### Goal of the exercise
From the first line onward, reproduce the records exactly; the final line to include is the one holding "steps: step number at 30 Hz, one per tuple".

### Supplied entries
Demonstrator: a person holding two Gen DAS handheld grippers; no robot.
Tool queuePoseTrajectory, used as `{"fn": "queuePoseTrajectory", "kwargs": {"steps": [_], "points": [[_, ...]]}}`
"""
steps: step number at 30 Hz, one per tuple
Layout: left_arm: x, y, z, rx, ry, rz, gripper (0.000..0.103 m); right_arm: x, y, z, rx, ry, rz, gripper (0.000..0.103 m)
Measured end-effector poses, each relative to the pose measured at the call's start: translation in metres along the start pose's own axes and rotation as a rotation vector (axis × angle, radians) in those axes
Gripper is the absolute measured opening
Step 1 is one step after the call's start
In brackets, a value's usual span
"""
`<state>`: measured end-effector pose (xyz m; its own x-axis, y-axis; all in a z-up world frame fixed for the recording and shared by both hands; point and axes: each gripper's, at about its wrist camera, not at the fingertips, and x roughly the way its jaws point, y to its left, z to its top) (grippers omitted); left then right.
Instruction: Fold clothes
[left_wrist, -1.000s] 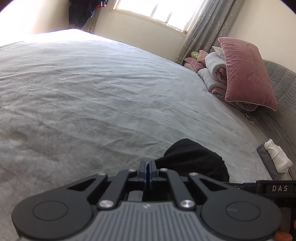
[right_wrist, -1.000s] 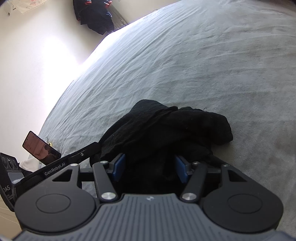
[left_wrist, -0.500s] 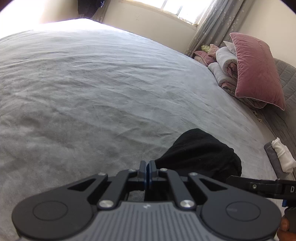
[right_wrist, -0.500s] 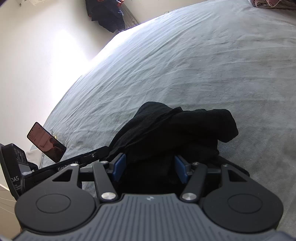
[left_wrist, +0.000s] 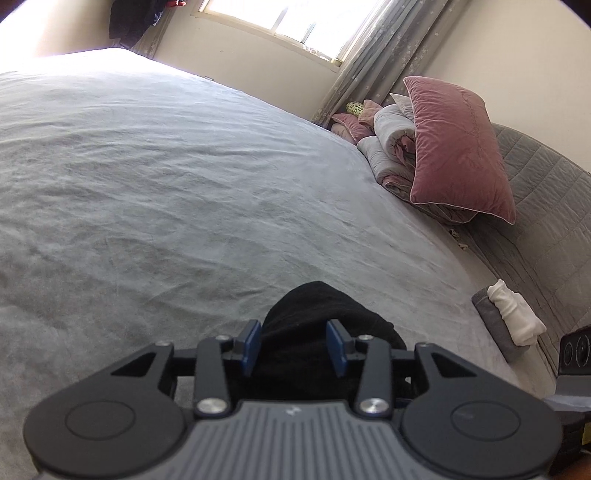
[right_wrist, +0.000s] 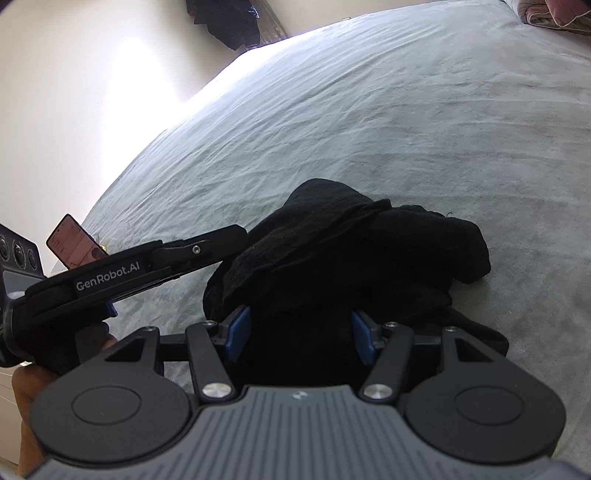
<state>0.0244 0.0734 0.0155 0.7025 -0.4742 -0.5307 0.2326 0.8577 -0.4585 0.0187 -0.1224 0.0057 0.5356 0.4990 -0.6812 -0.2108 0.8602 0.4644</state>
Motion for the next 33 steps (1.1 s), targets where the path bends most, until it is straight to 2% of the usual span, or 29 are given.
{"fn": "queuePoseTrajectory", "kwargs": {"steps": [2, 6, 9, 11, 13, 14, 15, 17, 19, 21, 33], "points": [[0.006, -0.011, -0.001, 0.036, 0.018, -0.033, 0.064, -0.001, 0.0, 0.0, 0.003, 0.002, 0.002, 0.062], [0.02, -0.028, -0.005, 0.101, 0.034, -0.014, 0.066, -0.002, 0.001, -0.003, -0.005, 0.014, 0.004, 0.062], [0.031, -0.033, -0.008, 0.114, 0.053, 0.022, 0.059, -0.002, 0.0, -0.005, -0.003, 0.02, 0.004, 0.062], [0.032, -0.033, -0.01, 0.115, 0.05, 0.046, 0.035, -0.002, -0.001, -0.006, 0.002, 0.022, 0.002, 0.062], [0.032, -0.031, -0.01, 0.097, 0.039, 0.066, 0.019, -0.002, -0.002, -0.007, 0.002, 0.021, -0.002, 0.062], [0.03, -0.028, -0.01, 0.078, 0.029, 0.071, 0.015, -0.002, -0.003, -0.007, 0.0, 0.019, -0.005, 0.062], [0.028, -0.025, -0.01, 0.057, 0.018, 0.07, 0.014, -0.002, -0.003, -0.007, -0.005, 0.015, -0.01, 0.059], [0.023, -0.022, -0.009, 0.034, -0.008, 0.07, 0.012, 0.001, -0.002, -0.009, -0.032, 0.007, -0.038, 0.048], [0.014, -0.019, -0.009, 0.024, -0.047, 0.077, 0.012, 0.005, -0.001, -0.011, -0.067, 0.003, -0.083, 0.017], [0.005, -0.016, -0.008, 0.016, -0.083, 0.087, 0.012, 0.004, -0.004, -0.011, -0.069, -0.013, -0.102, 0.011], [-0.032, 0.018, -0.007, -0.072, -0.127, 0.146, 0.011, -0.042, -0.021, 0.017, -0.015, -0.251, -0.21, 0.006]]}}
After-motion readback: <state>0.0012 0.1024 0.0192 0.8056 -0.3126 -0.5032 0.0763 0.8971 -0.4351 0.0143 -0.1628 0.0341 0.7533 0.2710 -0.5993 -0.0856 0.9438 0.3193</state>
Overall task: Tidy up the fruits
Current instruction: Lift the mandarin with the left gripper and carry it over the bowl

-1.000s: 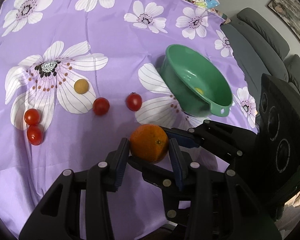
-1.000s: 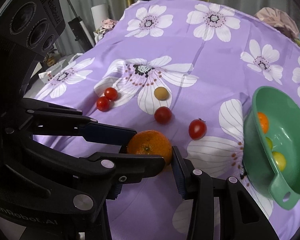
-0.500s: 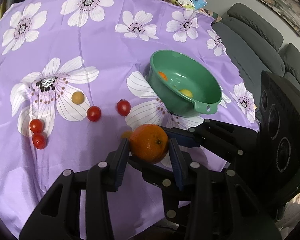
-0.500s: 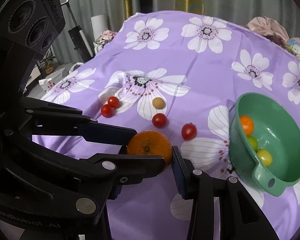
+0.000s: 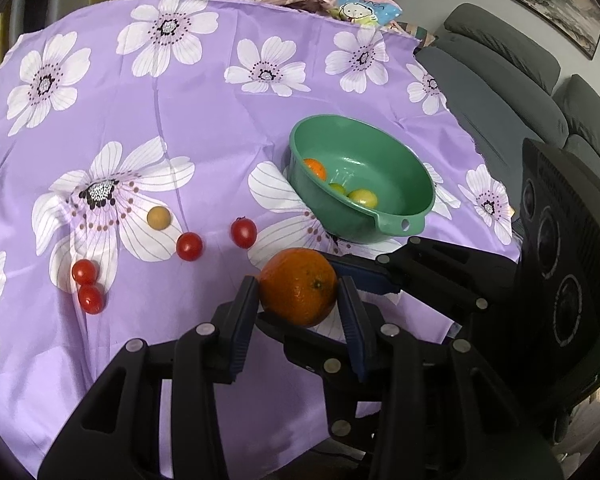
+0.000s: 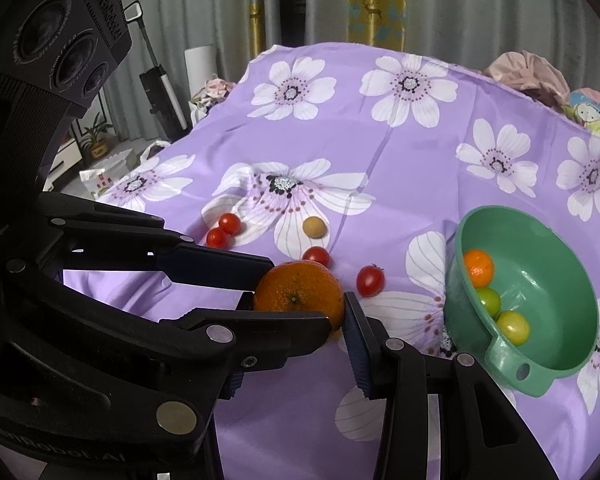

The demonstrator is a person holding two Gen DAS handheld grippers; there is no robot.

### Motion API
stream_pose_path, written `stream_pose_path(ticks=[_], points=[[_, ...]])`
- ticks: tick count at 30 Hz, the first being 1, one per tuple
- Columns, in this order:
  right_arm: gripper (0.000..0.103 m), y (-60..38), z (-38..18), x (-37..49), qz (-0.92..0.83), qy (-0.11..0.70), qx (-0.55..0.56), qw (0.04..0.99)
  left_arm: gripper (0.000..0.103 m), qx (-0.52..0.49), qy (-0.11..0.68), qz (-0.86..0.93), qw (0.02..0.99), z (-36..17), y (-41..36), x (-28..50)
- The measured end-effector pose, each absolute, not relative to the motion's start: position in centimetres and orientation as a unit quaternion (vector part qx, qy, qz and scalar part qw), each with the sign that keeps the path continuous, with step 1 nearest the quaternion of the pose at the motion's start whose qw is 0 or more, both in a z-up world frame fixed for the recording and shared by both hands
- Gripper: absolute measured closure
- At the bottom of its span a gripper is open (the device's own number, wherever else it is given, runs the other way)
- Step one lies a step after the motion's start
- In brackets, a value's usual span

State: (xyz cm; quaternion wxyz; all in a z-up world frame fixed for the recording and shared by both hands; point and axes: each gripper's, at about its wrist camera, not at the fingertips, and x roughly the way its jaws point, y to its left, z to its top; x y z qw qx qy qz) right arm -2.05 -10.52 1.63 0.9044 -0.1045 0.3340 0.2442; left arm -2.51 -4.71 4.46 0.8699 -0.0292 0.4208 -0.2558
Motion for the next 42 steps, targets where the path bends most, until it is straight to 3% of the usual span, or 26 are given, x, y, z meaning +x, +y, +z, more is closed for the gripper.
stream_pose_path(ticks=[42], points=[[0.058,-13.6,3.0,0.1,0.222,0.299,-0.076,0.925,0.063,0.025,0.402,-0.266,0.876,6.3,-8.5,0.4]])
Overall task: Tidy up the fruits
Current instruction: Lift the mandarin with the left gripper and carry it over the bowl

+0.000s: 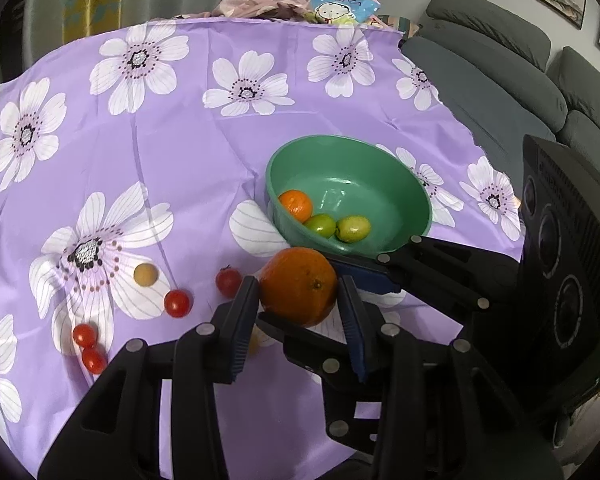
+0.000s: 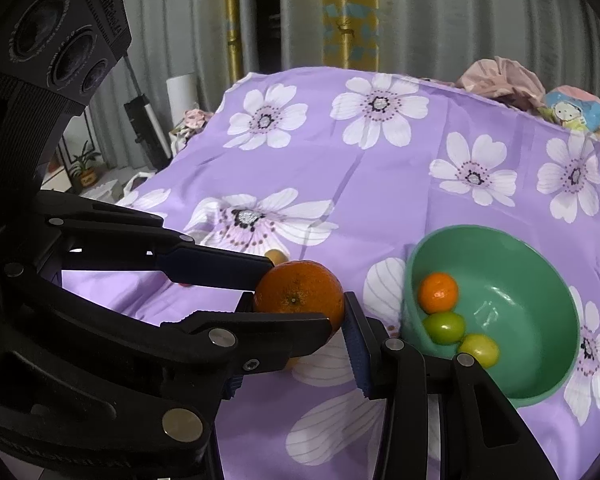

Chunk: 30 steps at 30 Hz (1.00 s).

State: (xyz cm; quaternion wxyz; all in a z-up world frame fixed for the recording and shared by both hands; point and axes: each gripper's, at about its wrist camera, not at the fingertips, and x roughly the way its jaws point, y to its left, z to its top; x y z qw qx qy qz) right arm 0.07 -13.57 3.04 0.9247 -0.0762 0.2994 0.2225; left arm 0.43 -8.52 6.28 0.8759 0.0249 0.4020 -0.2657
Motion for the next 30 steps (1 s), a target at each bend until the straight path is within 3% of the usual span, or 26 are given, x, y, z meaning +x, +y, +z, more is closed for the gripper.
stream_pose_path(ticks=[30], points=[[0.059,-19.1,3.2,2.8,0.167,0.289,-0.034,0.942,0.063,0.073,0.400,-0.313,0.858,6.8,-14.3,4.6]])
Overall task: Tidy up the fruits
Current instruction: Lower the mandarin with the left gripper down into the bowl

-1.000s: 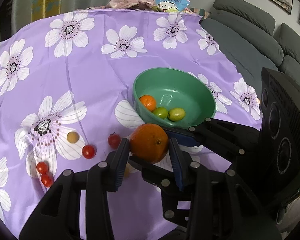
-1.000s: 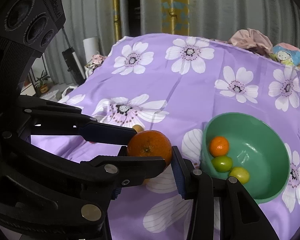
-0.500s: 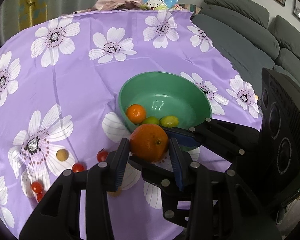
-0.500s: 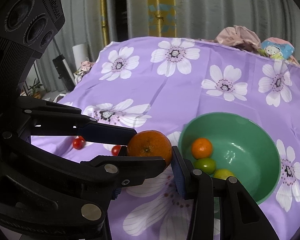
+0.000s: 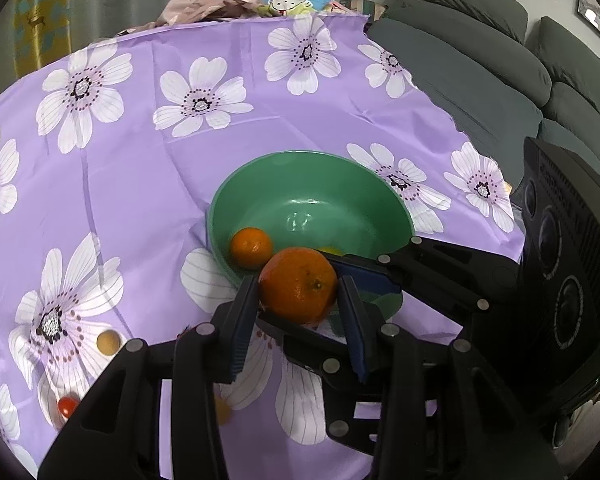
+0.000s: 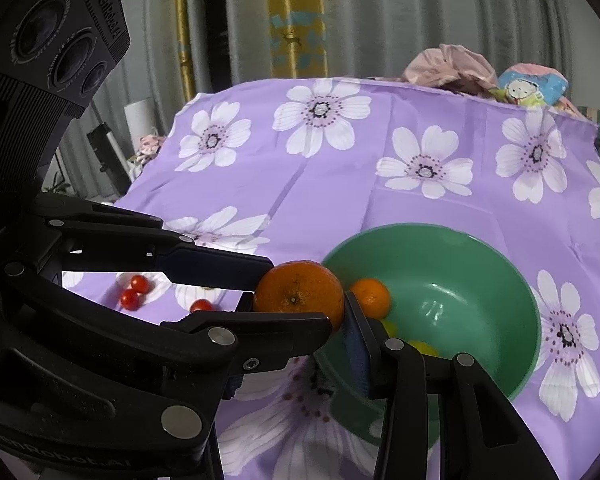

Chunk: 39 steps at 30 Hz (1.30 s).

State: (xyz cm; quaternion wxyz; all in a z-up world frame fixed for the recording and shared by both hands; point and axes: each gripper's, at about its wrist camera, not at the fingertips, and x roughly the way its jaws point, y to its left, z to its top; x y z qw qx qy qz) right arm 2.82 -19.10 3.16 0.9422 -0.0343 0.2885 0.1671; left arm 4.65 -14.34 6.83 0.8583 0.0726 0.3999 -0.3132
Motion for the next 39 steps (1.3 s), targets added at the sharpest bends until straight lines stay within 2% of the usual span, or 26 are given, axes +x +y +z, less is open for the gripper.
stream_pose_path(ticks=[39], points=[[0.059,-23.4,1.1,6.6,0.124,0.330,-0.008,0.936,0.063,0.066,0.432,-0.347,0.830,4.1,-18.2,9.7]])
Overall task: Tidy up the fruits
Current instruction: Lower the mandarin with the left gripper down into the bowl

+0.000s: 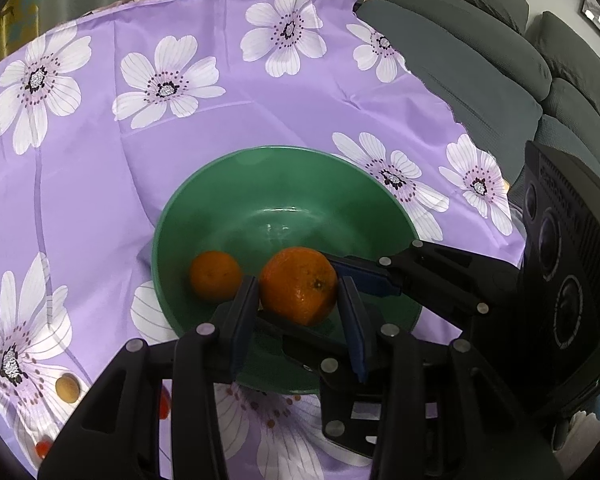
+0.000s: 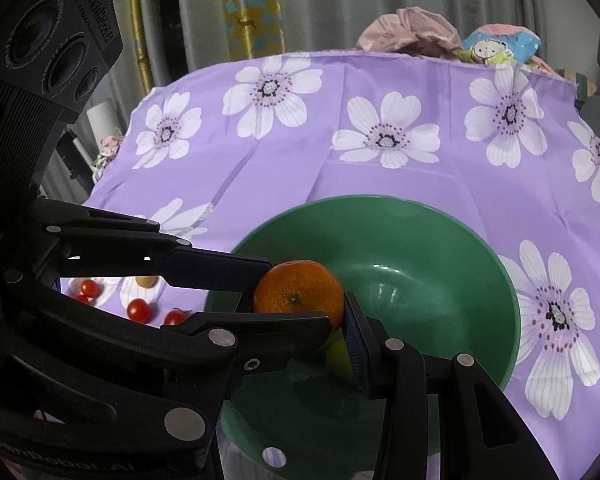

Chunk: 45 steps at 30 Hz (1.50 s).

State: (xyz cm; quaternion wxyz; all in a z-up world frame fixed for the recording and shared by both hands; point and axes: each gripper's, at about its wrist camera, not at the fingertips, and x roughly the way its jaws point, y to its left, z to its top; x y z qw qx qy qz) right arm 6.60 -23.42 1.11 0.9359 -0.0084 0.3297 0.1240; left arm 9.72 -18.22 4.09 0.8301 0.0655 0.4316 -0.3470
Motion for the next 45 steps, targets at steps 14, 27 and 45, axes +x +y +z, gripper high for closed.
stream_pose_path(ticks=[14,27,45], points=[[0.059,-23.6,0.5,7.5,0.115,0.353,-0.013,0.928,0.063,0.061,0.442,-0.350,0.824,3.2,-18.5,10.6],[0.059,-23.4,0.3,7.7,0.111,0.360,-0.018,0.926,0.063,0.057,0.446,-0.350,0.822,2.9,-18.4,10.9],[0.058,-23.3,-0.4,8.1,0.109,0.375,-0.026,0.920,0.063,0.053,0.456,-0.350,0.816,2.3,-18.3,11.3]])
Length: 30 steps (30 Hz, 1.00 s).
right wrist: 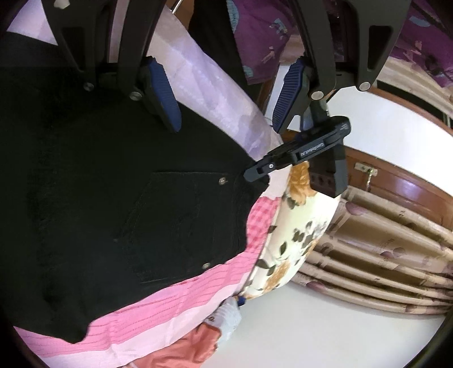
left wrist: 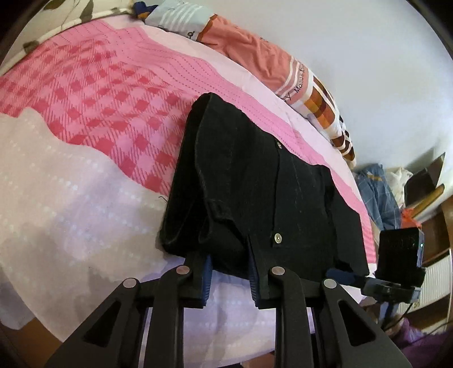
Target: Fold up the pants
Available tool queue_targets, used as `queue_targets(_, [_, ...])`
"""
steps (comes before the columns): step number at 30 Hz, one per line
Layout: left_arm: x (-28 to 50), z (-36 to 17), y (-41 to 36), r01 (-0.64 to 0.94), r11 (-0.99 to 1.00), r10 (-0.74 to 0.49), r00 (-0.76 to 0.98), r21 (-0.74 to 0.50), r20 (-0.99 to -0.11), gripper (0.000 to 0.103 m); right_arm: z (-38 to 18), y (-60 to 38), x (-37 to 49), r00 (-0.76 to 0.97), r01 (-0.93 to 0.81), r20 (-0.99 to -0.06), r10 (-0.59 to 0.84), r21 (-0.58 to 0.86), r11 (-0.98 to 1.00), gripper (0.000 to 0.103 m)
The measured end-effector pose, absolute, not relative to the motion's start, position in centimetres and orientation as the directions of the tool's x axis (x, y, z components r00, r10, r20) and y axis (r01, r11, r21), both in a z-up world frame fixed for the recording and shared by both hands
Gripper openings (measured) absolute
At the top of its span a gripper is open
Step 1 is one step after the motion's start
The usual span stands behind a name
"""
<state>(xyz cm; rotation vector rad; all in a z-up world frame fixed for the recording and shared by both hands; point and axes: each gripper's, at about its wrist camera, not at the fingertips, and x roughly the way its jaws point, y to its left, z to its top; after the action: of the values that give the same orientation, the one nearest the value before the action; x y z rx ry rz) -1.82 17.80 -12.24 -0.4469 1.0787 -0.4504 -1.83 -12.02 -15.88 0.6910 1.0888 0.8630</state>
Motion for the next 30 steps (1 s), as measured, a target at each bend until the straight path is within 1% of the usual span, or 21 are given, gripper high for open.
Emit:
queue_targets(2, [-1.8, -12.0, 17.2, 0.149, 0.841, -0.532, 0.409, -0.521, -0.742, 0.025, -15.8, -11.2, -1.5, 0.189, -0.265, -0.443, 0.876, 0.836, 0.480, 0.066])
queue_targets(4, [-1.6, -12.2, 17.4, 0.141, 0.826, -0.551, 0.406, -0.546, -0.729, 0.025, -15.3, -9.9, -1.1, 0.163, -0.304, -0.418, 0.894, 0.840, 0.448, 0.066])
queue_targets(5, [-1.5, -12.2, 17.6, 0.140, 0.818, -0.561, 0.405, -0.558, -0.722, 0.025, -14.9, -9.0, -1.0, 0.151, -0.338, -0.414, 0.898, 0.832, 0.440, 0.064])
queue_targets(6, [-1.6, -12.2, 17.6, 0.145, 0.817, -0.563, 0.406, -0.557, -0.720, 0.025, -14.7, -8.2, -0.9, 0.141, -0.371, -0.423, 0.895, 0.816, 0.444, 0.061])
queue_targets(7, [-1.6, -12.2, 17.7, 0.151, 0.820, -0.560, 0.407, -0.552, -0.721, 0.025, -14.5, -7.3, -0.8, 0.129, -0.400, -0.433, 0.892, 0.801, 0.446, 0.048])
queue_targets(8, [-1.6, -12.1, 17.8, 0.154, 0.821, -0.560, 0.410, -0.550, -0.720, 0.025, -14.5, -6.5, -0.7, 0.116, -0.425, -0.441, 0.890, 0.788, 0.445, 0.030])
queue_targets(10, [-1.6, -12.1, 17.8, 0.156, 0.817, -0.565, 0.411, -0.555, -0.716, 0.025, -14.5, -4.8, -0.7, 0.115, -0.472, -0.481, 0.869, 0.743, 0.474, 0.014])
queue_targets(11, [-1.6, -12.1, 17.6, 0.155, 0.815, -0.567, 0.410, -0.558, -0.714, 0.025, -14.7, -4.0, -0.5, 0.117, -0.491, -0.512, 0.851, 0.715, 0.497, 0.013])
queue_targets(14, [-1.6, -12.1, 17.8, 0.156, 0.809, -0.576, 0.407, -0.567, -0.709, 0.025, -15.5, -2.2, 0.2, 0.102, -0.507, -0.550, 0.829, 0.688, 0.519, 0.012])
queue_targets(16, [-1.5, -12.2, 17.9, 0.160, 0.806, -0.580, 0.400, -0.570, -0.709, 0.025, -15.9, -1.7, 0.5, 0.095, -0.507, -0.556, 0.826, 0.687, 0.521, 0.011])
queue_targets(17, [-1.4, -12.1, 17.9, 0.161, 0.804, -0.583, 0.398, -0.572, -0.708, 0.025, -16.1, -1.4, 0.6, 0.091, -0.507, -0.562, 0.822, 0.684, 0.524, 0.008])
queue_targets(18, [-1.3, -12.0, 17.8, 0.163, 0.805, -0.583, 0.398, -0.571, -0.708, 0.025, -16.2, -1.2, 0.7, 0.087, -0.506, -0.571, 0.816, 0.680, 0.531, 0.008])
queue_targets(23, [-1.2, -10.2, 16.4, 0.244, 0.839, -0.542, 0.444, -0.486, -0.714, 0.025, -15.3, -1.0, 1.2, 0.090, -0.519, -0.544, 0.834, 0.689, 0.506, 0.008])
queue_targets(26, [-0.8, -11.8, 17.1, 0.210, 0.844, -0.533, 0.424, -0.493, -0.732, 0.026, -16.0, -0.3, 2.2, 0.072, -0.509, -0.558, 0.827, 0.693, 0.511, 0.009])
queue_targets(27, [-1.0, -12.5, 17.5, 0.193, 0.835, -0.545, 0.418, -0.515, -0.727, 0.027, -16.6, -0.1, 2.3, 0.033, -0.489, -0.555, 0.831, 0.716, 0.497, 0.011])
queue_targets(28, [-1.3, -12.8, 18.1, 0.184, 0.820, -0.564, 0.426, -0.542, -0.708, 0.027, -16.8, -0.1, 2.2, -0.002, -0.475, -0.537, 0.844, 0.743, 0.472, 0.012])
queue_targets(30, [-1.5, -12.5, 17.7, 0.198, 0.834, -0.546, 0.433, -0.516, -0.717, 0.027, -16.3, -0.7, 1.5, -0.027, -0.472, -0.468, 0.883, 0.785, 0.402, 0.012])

### Result
Demonstrator: a person holding two Gen DAS handheld grippers; no robot.
Tool queuePoseTrajectory, used as `{"fn": "queuePoseTrajectory", "kwargs": {"steps": [_], "points": [[_, ...]]}}`
"""
steps: step number at 30 Hz, one per tuple

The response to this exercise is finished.